Extracted records:
######

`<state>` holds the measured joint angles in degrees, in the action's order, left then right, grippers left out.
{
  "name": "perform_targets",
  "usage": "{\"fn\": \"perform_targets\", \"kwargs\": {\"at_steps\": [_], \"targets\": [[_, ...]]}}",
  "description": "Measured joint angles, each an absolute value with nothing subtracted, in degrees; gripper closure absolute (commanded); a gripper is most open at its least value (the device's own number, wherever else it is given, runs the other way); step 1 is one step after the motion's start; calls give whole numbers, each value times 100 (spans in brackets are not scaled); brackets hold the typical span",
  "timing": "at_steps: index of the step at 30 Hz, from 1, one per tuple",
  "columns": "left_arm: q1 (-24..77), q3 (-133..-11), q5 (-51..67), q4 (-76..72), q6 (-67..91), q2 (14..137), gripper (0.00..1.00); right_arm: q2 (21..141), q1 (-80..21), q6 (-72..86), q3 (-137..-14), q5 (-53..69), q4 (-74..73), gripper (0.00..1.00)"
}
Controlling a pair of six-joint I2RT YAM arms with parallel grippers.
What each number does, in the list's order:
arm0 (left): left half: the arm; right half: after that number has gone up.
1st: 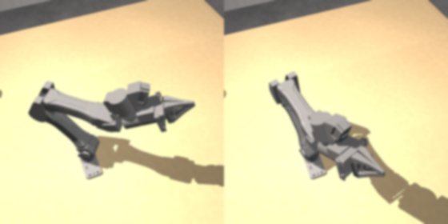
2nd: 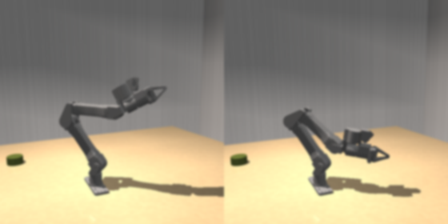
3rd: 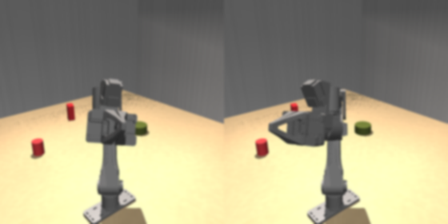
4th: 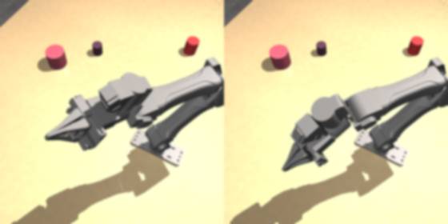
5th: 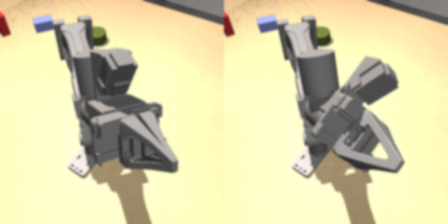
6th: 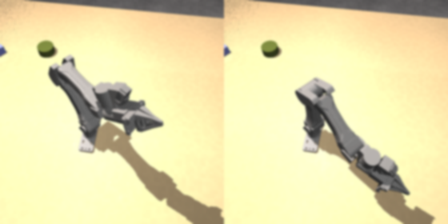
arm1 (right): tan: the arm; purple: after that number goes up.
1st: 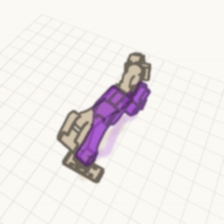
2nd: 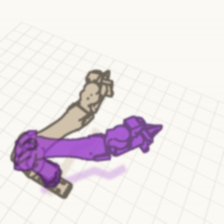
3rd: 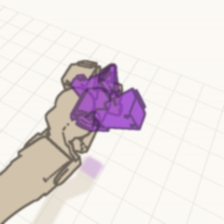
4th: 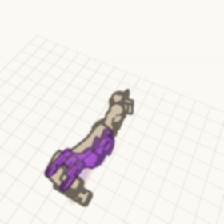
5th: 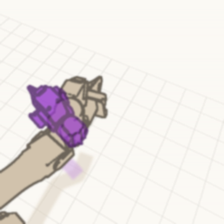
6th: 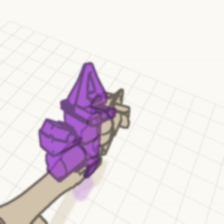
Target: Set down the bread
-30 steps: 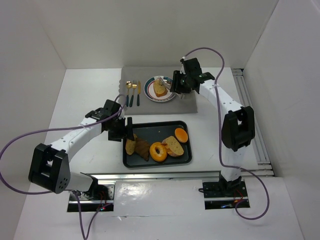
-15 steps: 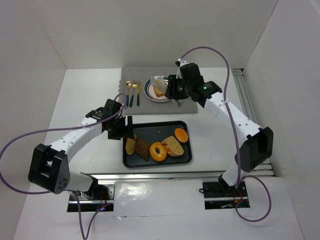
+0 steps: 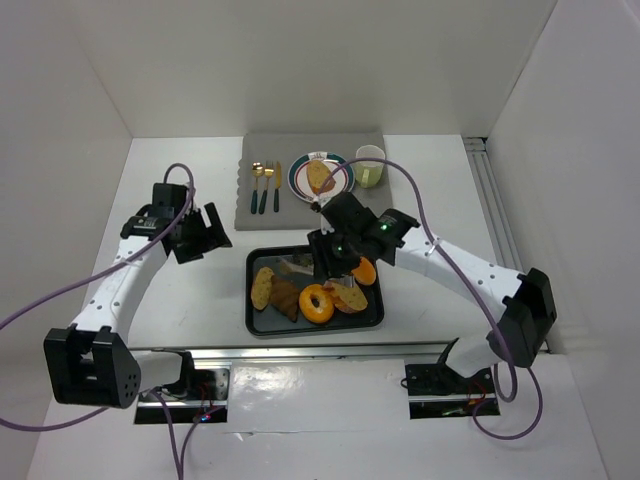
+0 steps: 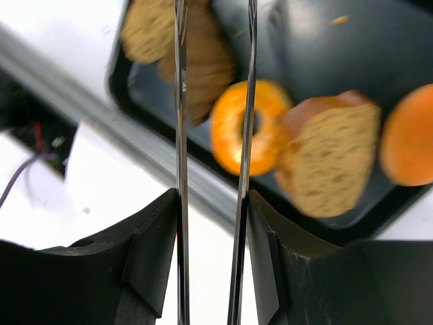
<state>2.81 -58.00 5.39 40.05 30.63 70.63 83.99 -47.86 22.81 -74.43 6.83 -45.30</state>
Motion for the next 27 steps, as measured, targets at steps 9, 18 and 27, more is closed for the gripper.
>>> {"fn": "perform_targets", "kwargs": {"at_steps": [9, 18, 27], "targets": [[-8, -5865, 696, 4042, 3022, 7008, 11, 8490, -5704, 2648, -7649, 849, -4578, 49], [-58, -5863, 843, 4038, 2998, 6884, 11, 9006, -5929, 2853, -7966, 762, -4545, 45], [-62, -5749, 930, 3964, 2993, 6834, 11, 9797, -6313, 2915, -8547, 408, -4659, 45]]}}
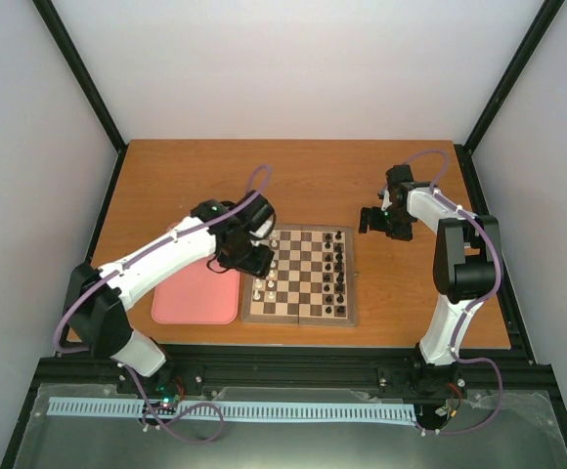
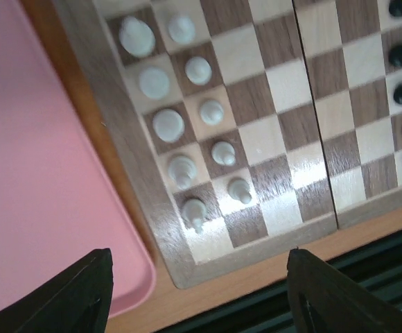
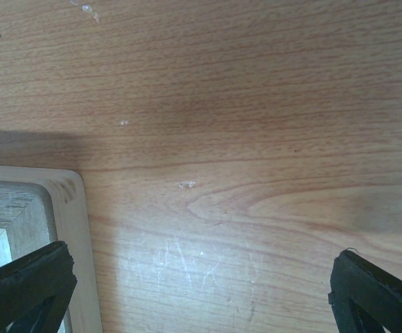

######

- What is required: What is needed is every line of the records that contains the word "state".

- Written solution:
`<state>` holds the measured joint angles in degrees, in the action's order, left then right, grippers left out.
<state>2.81 -58.00 5.39 40.05 30.63 70.63 83.99 -47.86 22.81 -74.43 6.83 -45.30</state>

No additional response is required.